• [What you need to do]:
Transcribe all the data, leaving each word as it is.

• [Data shown]:

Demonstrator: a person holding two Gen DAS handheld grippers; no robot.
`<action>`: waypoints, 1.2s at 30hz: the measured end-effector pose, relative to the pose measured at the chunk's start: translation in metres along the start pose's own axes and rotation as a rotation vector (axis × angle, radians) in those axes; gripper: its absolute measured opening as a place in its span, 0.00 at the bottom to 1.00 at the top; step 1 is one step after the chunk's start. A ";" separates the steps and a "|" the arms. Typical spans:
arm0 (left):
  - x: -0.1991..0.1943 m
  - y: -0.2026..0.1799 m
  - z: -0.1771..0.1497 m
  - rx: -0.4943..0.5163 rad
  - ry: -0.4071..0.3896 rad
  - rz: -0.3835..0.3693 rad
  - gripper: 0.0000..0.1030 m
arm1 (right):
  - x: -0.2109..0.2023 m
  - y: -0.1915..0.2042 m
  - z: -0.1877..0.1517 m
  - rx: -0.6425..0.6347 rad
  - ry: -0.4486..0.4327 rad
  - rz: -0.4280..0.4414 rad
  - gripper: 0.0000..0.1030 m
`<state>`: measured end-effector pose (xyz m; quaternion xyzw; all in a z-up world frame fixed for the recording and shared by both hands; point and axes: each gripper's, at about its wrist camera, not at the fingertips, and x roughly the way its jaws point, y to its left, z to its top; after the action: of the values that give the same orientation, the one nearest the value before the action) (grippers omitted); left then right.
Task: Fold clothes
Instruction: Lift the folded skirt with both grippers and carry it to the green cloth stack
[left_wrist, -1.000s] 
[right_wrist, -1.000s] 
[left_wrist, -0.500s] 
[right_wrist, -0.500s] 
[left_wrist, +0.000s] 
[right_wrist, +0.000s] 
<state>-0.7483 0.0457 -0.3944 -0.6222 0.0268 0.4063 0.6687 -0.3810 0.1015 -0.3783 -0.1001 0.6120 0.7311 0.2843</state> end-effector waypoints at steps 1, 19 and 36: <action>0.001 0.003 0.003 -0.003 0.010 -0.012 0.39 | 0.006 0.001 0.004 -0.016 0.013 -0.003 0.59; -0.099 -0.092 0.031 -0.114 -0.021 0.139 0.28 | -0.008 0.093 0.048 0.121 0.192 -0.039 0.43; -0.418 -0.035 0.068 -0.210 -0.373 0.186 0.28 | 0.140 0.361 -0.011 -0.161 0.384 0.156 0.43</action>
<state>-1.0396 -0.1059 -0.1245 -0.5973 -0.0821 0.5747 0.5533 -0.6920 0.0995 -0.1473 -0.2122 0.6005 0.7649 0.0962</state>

• [Answer to this problem]:
Demonstrator: a person holding two Gen DAS handheld grippers; no robot.
`<action>`: waypoints, 1.2s at 30hz: the measured end-effector pose, relative to the pose measured at the chunk's start: translation in metres along the start pose's own axes and rotation as a rotation vector (axis × angle, radians) in those axes; gripper: its absolute measured opening as a place in its span, 0.00 at the bottom to 1.00 at the top; step 1 is one step after the chunk's start. A ";" separates the steps and a "|" the arms. Typical spans:
arm0 (left):
  - x: -0.1991..0.1943 m
  - y: -0.2026..0.1799 m
  - z: -0.1771..0.1497 m
  - rx: -0.4943..0.5163 rad
  - ry: -0.4071..0.3896 rad
  - rz: -0.3835..0.3693 rad
  - gripper: 0.0000..0.1030 m
arm1 (right):
  - x: -0.2109..0.2023 m
  - y: -0.1915..0.2042 m
  - z: -0.1877..0.1517 m
  - rx: -0.6425..0.6347 rad
  - ry: -0.4486..0.4327 rad
  - rz: -0.4280..0.4414 rad
  - gripper: 0.0000..0.1030 m
`<state>`: measured end-effector pose (xyz m; quaternion xyzw; all in a z-up world frame fixed for the recording and shared by both hands; point and axes: each gripper's, at about its wrist camera, not at the fingertips, and x roughly the way its jaws point, y to its left, z to its top; after the action: of the values that give the same orientation, the one nearest the value before the action) (grippers omitted); left then right.
Task: Fold clothes
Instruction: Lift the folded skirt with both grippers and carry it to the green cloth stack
[left_wrist, -1.000s] 
[right_wrist, -1.000s] 
[left_wrist, -0.500s] 
[right_wrist, -0.500s] 
[left_wrist, +0.000s] 
[right_wrist, +0.000s] 
<state>-0.7483 0.0457 -0.3944 -0.6222 0.0268 0.4063 0.6687 -0.3810 0.1015 -0.3783 -0.1001 0.6120 0.7311 0.2843</state> end-effector waypoints at steps 1, 19 and 36: <action>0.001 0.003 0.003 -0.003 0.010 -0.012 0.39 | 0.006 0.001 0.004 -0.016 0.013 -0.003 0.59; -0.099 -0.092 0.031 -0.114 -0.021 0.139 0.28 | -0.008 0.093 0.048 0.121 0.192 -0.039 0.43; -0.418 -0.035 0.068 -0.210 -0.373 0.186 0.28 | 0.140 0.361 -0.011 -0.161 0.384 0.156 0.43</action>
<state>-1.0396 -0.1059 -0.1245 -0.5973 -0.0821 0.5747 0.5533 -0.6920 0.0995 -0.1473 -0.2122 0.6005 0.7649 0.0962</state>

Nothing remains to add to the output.